- Born: February 17, 1945 Gachie, Kiambu District, Kenya
- Died: November 30, 2022 (aged 77) Kenya
- Education: Alaska Methodist University (Political Science & Economics)
- Occupations: Politician, Businessman
- Known for: Owning Lilian Towers & Nakumatt Ridgeways
- Office: Member of Parliament for Kiambaa Constituency
- Predecessor: Njenga Karume
- Successor: Paul Koinange
- Political party: Kenya African National Union (KANU)

= Stanley Munga Githunguri =

Kenyan politician

Stanley Munga Gìthūngūri (1945-2022) was a Kenyan politician, banker, and businessman.

== Early life ==
He was born on 17 February 1945 in Gachie, Kiambu District.

He attended Gacharage Primary School from 1954 to 1957 before going to Karura Intermediate School (1958-1961). He then attended St. Mary's School, Nairobi, between 1962 and 1964.

== Education and career ==
He had a degree in political science and economics from Alaska Methodist University in the USA.

Gìthūngūri worked as a bank manager at the National Bank of Kenya between 1969 and 1971. He later served as Executive Chair of the bank, serving between 1976 and 1971.

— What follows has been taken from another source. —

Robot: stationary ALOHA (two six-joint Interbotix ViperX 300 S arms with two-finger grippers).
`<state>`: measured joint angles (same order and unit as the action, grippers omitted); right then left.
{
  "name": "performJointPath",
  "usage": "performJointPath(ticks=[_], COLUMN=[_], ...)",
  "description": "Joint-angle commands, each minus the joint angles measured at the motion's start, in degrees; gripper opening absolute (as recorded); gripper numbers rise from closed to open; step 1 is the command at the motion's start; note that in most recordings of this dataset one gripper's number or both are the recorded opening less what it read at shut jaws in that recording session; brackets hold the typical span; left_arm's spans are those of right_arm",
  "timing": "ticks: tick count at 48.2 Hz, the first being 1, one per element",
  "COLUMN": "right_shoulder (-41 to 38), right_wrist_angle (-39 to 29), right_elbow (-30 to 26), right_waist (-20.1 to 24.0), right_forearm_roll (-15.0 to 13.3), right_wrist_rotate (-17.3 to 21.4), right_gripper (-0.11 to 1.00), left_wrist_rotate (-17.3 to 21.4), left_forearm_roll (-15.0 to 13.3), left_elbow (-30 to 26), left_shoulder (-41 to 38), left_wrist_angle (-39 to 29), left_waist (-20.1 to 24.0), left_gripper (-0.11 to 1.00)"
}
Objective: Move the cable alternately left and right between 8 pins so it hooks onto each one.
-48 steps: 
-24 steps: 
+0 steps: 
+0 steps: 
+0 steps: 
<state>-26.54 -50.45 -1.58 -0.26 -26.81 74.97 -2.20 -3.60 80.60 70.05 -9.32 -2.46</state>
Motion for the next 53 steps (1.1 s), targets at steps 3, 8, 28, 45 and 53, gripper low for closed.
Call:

He belonged to the Kenya African National Union and was elected to represent the Kiambaa Constituency in the National Assembly of Kenya after the 2007 Kenyan parliamentary election. In the 2013 elections, he lost the senatorial race for Kiambu County.

Stanley Gìthūngūri was a successful businessman within the city, owning several assets, including the Lilian Towers building, which consists of a five-star hotel in Nairobi, and Ridgeways Mall, which is located at the border of Kiambu County with Nairobi County.

Upon his death, his estate was estimated at KSh. 1.8bn.

Gìthūngūri died on November 30, 2022, at Nairobi Hospital after a long struggle with dementia and diabetes.